Cette démarche soulève la question centrale des rapports entre juifs et chrétiens. Tous les auteurs de ce colloque ne l’abordent pas de façon identique, mais la plupart cherchent tout de même à remettre en question l’idée d’une séparation nette entre juifs et chrétiens. Les quartiers juifs ne sont pas systématiquement en-dehors des villes ; les modes de construction des maisons, les objets utilisés, les formes d’inhumation sont souvent très semblables à ceux des chrétiens. Une des principales difficultés de l’“archéologie juive” est d’ailleurs de s’assurer du caractère juif ou non des bâtiments fouillés. L’existence des quartiers juifs eux-mêmes n’est pas nécessairement le résultat d’une politique discriminatoire ou d’une exclusion. L’intégration des communautés juives dans la cité est un des éléments que soulignent nombre d’enquêtes de cet ouvrage, tout en laissant ouverte la question des différences.

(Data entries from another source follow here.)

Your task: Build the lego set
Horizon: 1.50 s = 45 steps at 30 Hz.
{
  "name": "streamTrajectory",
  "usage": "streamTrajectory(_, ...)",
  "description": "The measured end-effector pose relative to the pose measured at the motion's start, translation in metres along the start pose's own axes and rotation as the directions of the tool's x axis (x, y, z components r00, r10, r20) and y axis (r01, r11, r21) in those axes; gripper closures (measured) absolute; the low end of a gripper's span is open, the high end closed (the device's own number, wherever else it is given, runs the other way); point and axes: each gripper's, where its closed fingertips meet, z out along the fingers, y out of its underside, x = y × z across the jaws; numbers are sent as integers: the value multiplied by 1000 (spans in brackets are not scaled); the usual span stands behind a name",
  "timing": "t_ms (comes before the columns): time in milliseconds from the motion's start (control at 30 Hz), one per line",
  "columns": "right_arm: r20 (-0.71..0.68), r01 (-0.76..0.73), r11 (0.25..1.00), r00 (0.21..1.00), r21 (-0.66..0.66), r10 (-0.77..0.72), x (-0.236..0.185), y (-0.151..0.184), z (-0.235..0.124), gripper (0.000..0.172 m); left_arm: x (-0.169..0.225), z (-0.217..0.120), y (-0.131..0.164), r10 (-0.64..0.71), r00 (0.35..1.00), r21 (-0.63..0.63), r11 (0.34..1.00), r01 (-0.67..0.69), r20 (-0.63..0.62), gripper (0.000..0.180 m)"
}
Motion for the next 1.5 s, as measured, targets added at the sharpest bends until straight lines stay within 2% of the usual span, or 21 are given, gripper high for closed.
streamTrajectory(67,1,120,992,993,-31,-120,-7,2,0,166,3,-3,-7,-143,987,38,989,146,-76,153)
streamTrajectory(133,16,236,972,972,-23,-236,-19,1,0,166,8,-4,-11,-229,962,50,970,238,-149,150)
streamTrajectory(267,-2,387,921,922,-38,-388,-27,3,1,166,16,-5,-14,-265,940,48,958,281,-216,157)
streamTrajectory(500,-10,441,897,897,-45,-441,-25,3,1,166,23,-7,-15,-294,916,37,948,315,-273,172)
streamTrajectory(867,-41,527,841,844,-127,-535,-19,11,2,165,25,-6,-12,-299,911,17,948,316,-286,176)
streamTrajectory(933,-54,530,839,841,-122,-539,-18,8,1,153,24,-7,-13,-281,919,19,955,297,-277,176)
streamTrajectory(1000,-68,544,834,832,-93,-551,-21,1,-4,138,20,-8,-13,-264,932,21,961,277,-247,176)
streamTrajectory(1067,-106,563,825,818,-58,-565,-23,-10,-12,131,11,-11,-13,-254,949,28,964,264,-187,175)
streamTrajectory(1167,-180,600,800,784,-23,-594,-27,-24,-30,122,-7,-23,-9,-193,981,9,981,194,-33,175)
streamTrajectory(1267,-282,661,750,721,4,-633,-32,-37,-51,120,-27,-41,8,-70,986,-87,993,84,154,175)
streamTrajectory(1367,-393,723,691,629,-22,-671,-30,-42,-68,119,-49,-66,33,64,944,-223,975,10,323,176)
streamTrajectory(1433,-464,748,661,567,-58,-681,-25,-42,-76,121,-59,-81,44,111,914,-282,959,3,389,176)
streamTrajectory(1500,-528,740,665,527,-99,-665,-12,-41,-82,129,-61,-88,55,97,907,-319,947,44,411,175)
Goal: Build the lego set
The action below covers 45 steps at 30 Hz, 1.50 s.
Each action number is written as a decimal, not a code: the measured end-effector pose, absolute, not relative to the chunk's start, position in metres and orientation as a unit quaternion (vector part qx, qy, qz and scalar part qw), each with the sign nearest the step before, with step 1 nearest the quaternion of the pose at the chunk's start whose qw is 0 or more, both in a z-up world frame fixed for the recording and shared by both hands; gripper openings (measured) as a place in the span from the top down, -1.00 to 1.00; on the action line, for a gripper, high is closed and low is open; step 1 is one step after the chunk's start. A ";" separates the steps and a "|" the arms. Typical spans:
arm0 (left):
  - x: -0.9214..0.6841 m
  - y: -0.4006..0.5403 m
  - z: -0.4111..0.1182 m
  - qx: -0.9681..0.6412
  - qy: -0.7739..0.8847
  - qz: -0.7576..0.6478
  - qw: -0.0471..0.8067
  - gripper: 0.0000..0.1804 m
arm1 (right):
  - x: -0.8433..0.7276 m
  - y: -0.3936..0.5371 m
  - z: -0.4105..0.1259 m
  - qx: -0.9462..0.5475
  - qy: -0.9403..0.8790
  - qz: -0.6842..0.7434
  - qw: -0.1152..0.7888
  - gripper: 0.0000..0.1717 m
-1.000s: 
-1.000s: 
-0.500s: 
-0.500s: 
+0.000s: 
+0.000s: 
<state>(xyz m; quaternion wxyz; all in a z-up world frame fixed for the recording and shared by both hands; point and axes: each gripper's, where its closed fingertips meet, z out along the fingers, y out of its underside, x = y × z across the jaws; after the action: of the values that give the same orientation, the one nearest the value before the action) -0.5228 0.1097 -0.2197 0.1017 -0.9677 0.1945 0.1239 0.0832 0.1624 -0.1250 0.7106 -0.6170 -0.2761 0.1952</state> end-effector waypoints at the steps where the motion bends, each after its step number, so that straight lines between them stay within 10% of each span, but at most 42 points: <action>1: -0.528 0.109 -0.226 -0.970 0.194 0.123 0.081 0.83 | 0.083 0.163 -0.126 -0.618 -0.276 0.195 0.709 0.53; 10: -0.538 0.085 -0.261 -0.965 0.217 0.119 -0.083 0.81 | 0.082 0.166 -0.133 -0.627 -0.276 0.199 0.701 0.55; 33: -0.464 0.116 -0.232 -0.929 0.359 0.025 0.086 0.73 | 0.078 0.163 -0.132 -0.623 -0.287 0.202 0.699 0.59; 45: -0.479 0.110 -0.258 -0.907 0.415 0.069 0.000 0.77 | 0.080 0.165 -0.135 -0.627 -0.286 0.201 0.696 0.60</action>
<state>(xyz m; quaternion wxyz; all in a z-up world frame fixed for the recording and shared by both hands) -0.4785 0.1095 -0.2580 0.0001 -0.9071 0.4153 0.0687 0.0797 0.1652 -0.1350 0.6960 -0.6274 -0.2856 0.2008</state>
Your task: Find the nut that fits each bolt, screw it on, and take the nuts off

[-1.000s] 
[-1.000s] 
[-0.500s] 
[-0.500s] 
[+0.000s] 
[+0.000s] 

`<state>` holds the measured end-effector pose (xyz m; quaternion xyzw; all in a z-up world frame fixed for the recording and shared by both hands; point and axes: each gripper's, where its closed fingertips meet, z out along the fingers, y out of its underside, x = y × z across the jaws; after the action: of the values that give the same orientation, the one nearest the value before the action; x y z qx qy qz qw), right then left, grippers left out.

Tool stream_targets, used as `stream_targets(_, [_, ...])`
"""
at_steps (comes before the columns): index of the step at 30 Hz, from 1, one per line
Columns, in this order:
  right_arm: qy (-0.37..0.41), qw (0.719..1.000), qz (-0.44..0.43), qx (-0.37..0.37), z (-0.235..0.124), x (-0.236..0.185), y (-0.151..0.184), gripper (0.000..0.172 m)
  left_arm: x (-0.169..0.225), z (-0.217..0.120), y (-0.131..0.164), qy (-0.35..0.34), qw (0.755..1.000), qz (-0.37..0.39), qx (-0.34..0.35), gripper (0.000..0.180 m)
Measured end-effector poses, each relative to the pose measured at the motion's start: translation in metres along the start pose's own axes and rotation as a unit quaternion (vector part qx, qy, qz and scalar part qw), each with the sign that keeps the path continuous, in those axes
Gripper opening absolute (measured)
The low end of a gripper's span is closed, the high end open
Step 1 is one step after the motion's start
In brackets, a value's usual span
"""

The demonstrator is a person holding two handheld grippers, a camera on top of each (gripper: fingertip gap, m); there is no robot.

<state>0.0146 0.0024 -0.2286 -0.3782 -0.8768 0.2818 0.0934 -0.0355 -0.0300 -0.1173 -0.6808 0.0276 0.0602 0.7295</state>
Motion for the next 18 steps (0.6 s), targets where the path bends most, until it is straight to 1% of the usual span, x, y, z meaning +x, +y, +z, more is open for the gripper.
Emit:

Ces enquêtes se heurtent toutefois à de nombreuses difficultés qui sont inévitablement présentes tout au long de l’ouvrage, même si certains articles y sont plus spécifiquement consacrés (en particulier ceux de Max Polonovski et de N. A. Silberman). Comme dans toute archéologie d’urgence se pose régulièrement le problème du manque de temps et de la pression des promoteurs. À cela s’ajoute l’intérêt très inégal manifesté par les autorités politiques qui, d’ailleurs, même quand elles manifestent cet intérêt, le réduisent le plus souvent à ce qui est touristiquement exploitable, c’est-à-dire aux bâtiments cultuels. Il est toutefois plus triste de constater combien des conflits de personnes ou d’institution peuvent nuire à d’importants chantiers, comme ce fut le cas pour Rouen. Existent enfin des obstacles plus fondamentaux. Nous avons déjà parlé des problèmes d’interprétation et il n’est pas rare d’hésiter entre bâtiment chrétien ou bâtiment juif. Mais ce doute est lui-même révélateur et digne d’intérêt. L’obstacle des règles religieuses est plus délicat. La fouille des cimetières juifs est un des secteurs qui pourraient ouvrir le plus de perspectives, mais se heurte souvent à l’hostilité des autorités religieuses soucieuses de faire respecter le principe selon lequel il ne faut pas déranger les morts. Se heurtent ainsi deux approches différentes dont les enjeux sont présentés en différents articles.

La publication de cet ouvrage est une chance qui permet au grand public d’être informé de recherches récentes qui renouvellent la connaissance et l’approche de la présence juive en Europe dans l’Antiquité et au Moyen Âge. On est simplement surpris qu’il n’y ait pas un mot d’ouverture sur les périodes postérieures.